In the stock market boom following the 1931 Mukden incident, Aikawa used the opportunity to buy majority shareholdings in 132 subsidiary companies of Nissan to create a new zaibatsu, the Nissan Group (日産コンツェルン, Nissan Kontserun). The companies included Nissan Motors, Isuzu, NEC Corporation, Nippon Mining Holdings Company, Nissan Chemicals, Hitachi, Nichiyu Corporation, Nichirei Corporation, Nissan Marine Insurance, Nissan Mutual Life Insurance and others. The group included some of the most technologically advanced companies in Japan at the time.

In 1937, at the invitation of his relative Nobusuke Kishi, he moved to Manchukuo and agreed with the Japanese Kwantung Army's vision of a syndicalist economy and centralized industrial development plan for Manchukuo. He also moved the headquarters of Nissan to Manchukuo, where it became the core of the Manchurian Industrial Development Company, a new Manchukuo zaibatsu.

In his position as president and chairman, Aikawa guided all industrial efforts in Manchukuo, implementing two five-year plans during the 1930s that followed the economic and industrial vision of army ideologist, Naoki Hoshino. However, Aikawa differed from Hoshino's original conception in that he favored a more monopolistic approach. He argued that the economic state of Manchukuo was still too primitive to permit free market capitalism. Aikawa also received bank loans from American steel industrialists to support the Manchukuo economy, which created considerable controversy in the United States with its policy of Non-recognition.

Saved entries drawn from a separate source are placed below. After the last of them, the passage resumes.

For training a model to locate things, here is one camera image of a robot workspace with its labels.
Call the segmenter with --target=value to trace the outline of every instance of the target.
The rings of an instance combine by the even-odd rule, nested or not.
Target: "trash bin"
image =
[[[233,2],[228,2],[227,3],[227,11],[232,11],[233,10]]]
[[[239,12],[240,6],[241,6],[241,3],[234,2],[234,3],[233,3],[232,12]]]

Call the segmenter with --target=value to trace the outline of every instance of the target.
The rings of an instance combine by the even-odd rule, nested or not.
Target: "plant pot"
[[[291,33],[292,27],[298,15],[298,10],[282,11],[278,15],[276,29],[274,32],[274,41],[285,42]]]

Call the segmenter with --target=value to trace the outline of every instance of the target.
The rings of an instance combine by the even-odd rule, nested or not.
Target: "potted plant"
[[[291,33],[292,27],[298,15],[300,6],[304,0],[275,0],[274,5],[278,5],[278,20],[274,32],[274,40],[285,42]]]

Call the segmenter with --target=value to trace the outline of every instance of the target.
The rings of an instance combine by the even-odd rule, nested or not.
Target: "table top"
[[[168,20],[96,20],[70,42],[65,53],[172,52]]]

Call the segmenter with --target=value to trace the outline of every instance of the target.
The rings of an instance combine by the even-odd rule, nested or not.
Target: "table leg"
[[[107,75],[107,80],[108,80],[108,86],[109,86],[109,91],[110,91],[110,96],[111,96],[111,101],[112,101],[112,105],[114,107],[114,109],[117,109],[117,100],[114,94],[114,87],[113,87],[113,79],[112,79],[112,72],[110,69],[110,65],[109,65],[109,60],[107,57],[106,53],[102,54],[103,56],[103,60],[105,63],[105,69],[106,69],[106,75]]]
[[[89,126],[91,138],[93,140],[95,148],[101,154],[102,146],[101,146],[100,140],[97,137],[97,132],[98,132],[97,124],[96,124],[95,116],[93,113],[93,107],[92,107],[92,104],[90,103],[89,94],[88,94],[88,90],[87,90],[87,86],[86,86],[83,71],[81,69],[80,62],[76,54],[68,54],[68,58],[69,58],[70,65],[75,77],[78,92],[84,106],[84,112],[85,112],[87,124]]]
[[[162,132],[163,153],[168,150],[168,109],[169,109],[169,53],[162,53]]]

However, while his economic views were in line with Imperial Japanese Army policy, his political views were not. Aikawa was a strong opponent of the Tripartite Pact, and predicted that the forces of the United Kingdom and France would eventually prevail over Nazi Germany should a general war break out. He supported the Fugu Plan, a project to settle Jewish refugees in Manchukuo. In 1942, at the instigation of the Kwantung Army, Aikawa resigned as chairman of the Manchurian Industrial Development Company and moved back to Japan.

After the surrender of Japan, Aikawa was arrested by the American occupation authorities and incarcerated in Sugamo Prison for 20 months as a Class A war crimes suspect. Although he was freed before his case came to trial, during this time the Nissan zaibatsu was dissolved.

After his release, Aikawa played a key role in post-war economic reconstruction of Japan, and purchased a commercial bank to organize loans to small companies. He served as president of Teikoku Oil Company and of the Japan Petroleum Exploration Company, and in 1953, was elected to a seat in the House of Councilors of the Diet of Japan. With the help of Nobusuke Kishi, then prime minister, he achieved his goal in implementing economic-control law and policies as leader of the Chuseiren, a pressure group that became the main federation of small and medium-sized companies in the 1960s.

Aikawa died of acute gall bladder inflammation in 1967. His grave is at the Tama Cemetery outside Tokyo.